More than 100,000 parolees and sex offenders are wearing ankle bracelets in the US, but a new report found that police are ignoring tens of thousands of bracelet alarms, and in some cases allowing criminals to commit new offenses.
Electronic ankle bracelets are used to track an offender’s location by sending radio frequency signals at timed intervals. Depending on the crime, parolees may be under house arrest, restricted from leaving a certain jurisdiction, or have a curfew. Tampering with the ankle bracelets or leaving a restricted area sends an alert to police, who are then required to check up on the offender.
But an AP investigation found that numerous agencies fail to respond to many of the alarms set off by the bracelets, and some don’t have clear protocols on how to handle a high number of alerts. In some cases, authorities took days to respond to cases in which parolees tampered with the devices or broke their curfews.
“I think the perception … is that these people are being watched 24 hours a day by someone in a command center. That’s just not happening,” Rob Bains, director of court services for Florida’s Ninth Judicial Circuit Court, told AP.
Throughout the US, AP found that 21 specific agencies logged a total of 256,408 alarms for 26,343 offenders in the month of April. The Texas Department of Criminal Justice has an average of 944 alerts per day. The Delaware department, which employed just 31 field officers, had an average of 514 alarms per day. And in Tennessee, a government audit found that 80 percent of alerts generated at the Board of Probation and Parole went unchecked over a 10-month period.

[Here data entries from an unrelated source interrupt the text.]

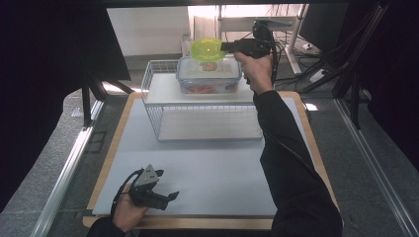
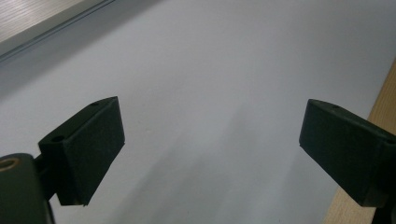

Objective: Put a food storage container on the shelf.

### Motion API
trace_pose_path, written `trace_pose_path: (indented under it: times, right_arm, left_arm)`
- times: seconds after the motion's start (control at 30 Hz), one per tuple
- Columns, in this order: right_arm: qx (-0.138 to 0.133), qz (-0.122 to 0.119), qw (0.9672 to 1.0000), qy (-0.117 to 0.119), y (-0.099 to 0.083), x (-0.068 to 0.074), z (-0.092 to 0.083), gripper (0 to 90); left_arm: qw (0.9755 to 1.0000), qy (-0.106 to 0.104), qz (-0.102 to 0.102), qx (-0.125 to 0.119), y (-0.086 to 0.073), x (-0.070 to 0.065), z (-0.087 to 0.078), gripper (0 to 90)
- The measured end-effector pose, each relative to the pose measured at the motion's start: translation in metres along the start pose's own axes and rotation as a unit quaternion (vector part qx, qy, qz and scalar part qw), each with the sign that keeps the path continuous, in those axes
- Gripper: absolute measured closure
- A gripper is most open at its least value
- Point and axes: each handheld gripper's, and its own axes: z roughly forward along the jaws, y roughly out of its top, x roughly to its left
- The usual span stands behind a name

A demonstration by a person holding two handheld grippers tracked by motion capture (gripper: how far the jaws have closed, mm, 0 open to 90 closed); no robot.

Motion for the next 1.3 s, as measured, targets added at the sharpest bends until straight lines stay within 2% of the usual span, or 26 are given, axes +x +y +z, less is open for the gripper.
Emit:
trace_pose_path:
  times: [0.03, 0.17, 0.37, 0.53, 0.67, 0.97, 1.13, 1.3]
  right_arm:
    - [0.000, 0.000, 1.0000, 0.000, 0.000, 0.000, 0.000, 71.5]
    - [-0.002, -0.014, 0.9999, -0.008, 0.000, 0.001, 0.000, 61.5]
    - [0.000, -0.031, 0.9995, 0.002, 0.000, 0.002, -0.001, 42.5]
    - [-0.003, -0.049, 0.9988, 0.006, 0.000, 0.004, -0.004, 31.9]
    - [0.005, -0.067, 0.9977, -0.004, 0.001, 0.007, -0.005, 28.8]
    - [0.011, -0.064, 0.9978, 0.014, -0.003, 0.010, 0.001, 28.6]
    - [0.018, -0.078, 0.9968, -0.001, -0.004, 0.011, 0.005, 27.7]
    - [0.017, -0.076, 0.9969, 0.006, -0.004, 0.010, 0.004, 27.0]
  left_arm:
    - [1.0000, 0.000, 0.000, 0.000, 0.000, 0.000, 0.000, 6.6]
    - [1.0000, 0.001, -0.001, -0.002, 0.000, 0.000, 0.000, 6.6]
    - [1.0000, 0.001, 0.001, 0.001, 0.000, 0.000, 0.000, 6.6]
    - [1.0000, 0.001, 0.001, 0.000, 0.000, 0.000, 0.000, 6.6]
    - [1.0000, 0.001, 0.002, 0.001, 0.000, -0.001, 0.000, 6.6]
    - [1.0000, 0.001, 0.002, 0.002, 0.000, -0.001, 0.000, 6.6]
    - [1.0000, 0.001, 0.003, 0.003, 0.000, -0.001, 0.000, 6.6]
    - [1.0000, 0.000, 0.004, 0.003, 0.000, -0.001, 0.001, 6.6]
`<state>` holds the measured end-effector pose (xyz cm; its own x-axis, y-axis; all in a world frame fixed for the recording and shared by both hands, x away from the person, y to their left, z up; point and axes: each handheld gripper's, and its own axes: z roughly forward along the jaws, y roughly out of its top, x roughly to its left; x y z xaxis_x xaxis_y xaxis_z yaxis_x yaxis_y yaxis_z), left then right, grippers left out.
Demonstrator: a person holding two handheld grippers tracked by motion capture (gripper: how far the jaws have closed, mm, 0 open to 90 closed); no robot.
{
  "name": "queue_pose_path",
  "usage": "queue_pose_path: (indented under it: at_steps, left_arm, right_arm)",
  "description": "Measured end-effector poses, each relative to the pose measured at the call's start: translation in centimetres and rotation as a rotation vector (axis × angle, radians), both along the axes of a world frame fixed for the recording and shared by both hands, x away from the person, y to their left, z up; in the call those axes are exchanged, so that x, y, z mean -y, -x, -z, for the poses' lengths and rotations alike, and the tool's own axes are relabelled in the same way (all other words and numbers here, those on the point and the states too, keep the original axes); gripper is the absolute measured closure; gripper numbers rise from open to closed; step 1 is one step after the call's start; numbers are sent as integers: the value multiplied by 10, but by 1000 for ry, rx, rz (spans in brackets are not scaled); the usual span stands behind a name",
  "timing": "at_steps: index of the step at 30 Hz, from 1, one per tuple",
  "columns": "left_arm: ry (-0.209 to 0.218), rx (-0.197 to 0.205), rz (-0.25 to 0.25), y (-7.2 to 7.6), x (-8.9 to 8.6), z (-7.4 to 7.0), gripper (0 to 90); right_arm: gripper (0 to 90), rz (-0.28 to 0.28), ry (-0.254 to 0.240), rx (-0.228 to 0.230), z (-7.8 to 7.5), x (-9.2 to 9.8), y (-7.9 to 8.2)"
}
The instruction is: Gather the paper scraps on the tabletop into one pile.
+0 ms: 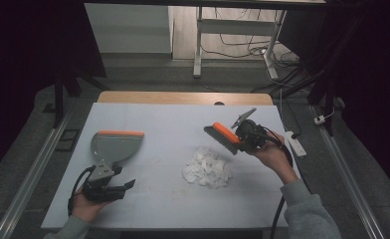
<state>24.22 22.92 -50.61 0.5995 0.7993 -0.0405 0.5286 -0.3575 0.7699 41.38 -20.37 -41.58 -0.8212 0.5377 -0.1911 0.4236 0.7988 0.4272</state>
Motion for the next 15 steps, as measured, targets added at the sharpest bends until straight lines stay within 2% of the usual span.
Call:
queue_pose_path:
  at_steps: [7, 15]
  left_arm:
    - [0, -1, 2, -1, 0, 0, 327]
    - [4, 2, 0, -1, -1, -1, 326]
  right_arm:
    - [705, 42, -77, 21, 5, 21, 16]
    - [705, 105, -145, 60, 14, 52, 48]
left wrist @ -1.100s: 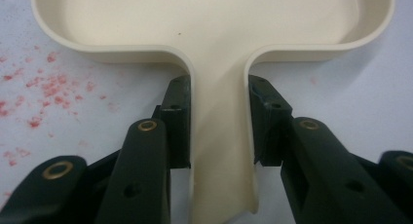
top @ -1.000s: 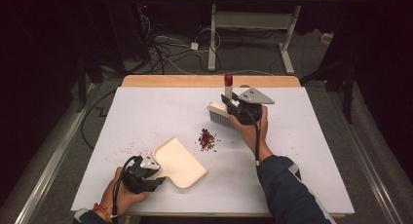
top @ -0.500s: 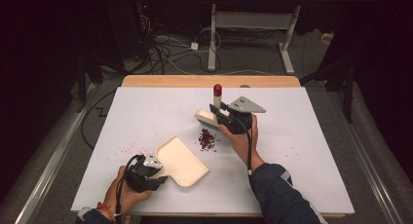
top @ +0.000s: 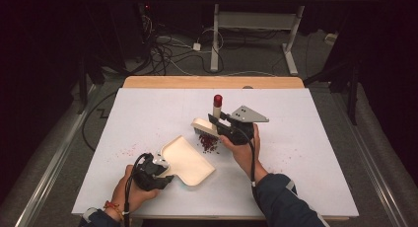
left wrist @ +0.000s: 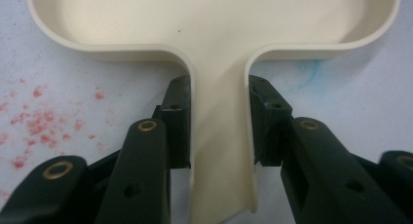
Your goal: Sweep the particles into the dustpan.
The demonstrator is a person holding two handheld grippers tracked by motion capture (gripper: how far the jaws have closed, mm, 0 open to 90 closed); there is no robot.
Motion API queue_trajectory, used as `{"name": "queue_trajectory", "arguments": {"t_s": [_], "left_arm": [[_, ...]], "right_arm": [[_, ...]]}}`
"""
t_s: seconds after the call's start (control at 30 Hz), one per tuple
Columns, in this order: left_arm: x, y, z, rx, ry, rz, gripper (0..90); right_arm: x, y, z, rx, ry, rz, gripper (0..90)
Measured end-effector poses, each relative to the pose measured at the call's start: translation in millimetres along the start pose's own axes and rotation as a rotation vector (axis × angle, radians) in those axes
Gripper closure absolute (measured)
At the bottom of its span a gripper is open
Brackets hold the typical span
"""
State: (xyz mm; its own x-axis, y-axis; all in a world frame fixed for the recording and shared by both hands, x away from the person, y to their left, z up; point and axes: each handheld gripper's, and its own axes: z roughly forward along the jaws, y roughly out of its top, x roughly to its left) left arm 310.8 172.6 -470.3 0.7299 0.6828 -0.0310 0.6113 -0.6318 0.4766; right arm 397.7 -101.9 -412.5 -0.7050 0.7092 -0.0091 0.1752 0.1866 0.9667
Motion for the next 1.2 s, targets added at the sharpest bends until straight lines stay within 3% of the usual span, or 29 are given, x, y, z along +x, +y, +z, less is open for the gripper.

Criminal justice departments that are flooded with alerts are forced to sort through the notifications and decide which ones are appear serious enough to warrant a response.
But a nationwide lack of responses has occasionally allowed offenders to commit new crimes. With no one checking up on them, parolees and sex offenders are able to engage in further illegal activities.
Authorities in Syracuse, N.Y. ignored 46 alerts from child-porn suspect David Rentz. One alert was generated after he removed his ankle bracelet. He then raped a 10-year-old girl and killed her mother.
In another case, Colorado offender and white supremacist Evan Ebel tampered with his bracelet and killed two people, including Tom Clements, the executive director of Colorado’s department of corrections. His ankle bracelet alarm had gone unchecked for five days.
“Technology is not going to automatically issue warrants for people. It just sends an alarm that says, ‘This thing’s been cut.’ And for people to ignore it, what’s the point?” said Colorado resident John Leon, whose son was killed by Ebel after the parolee tampered with his device.
Kelly Barnett, a member of the union representing probation officers in Michigan, told AP that it is impossible to track each offender every day, and that ankle bracelets provide “a false sense of security to the community.”
California Sen. Ted Lieu had long pushed for harsher punishments for those removing a bracelet. He believes that ideally, offenders who are at risk to the community should be sent to prison rather than out on parole, but the state lacks the funds to pay for that. He believes that when when offenders tamper with their devices, their intentions are never good.
“Dangerous parolees do not cut off their GPS devices because they want to go to church unmonitored,” he said.